Locate the line containing "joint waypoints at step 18", then please write out that line and all the lines below it in the entries exactly.

Exercise inputs START

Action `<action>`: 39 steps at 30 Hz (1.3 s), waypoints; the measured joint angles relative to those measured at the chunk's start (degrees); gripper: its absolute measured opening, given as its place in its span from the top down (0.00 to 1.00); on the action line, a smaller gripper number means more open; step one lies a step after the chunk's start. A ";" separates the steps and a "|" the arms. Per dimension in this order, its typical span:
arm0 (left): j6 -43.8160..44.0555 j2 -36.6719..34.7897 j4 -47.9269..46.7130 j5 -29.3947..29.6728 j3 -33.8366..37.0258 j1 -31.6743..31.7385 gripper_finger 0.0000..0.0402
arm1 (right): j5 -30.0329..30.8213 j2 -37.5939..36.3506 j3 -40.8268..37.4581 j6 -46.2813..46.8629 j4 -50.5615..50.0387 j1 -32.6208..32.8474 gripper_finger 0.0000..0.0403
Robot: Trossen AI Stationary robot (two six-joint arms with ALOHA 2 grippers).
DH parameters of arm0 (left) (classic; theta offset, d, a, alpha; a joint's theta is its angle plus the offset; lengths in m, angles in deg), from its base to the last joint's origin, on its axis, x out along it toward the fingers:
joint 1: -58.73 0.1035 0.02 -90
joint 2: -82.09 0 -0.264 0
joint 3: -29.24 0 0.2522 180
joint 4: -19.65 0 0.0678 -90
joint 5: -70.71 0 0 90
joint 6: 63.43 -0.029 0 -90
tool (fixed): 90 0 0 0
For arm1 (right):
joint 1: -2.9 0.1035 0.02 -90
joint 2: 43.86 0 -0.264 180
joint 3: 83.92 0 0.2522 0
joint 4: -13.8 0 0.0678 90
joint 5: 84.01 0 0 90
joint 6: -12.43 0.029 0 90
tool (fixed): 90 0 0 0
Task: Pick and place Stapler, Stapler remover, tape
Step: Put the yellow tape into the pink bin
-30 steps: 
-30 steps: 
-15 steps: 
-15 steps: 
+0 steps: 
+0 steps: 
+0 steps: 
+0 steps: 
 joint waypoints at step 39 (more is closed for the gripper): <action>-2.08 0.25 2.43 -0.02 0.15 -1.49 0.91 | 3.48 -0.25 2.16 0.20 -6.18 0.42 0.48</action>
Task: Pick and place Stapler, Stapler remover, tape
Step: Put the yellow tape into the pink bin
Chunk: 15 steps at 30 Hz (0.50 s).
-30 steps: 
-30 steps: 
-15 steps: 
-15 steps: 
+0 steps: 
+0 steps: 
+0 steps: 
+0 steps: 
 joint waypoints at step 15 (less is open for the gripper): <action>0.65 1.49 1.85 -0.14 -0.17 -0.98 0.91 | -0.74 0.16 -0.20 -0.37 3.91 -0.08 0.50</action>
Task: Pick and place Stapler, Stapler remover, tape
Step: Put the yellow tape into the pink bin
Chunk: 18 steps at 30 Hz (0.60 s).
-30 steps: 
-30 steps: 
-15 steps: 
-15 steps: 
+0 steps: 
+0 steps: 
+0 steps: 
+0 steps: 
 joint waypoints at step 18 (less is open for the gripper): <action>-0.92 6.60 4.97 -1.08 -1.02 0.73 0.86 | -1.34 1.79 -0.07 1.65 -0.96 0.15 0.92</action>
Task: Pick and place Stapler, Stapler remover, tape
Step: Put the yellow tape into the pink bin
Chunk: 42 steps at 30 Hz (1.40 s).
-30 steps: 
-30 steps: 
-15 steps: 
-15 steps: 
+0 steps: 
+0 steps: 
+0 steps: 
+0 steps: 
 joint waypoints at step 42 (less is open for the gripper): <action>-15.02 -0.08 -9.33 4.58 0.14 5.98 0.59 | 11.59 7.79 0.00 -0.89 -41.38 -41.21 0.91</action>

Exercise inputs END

Output for this task:
 joint waypoints at step 18 (less is open for the gripper): <action>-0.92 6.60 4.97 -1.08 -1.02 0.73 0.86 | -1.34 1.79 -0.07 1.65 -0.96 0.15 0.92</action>
Task: Pick and place Stapler, Stapler remover, tape
Step: Put the yellow tape into the pink bin
Chunk: 42 steps at 30 Hz (1.40 s).
-30 steps: 
-30 steps: 
-15 steps: 
-15 steps: 
+0 steps: 
+0 steps: 
+0 steps: 
+0 steps: 
 joint waypoints at step 42 (less is open for the gripper): <action>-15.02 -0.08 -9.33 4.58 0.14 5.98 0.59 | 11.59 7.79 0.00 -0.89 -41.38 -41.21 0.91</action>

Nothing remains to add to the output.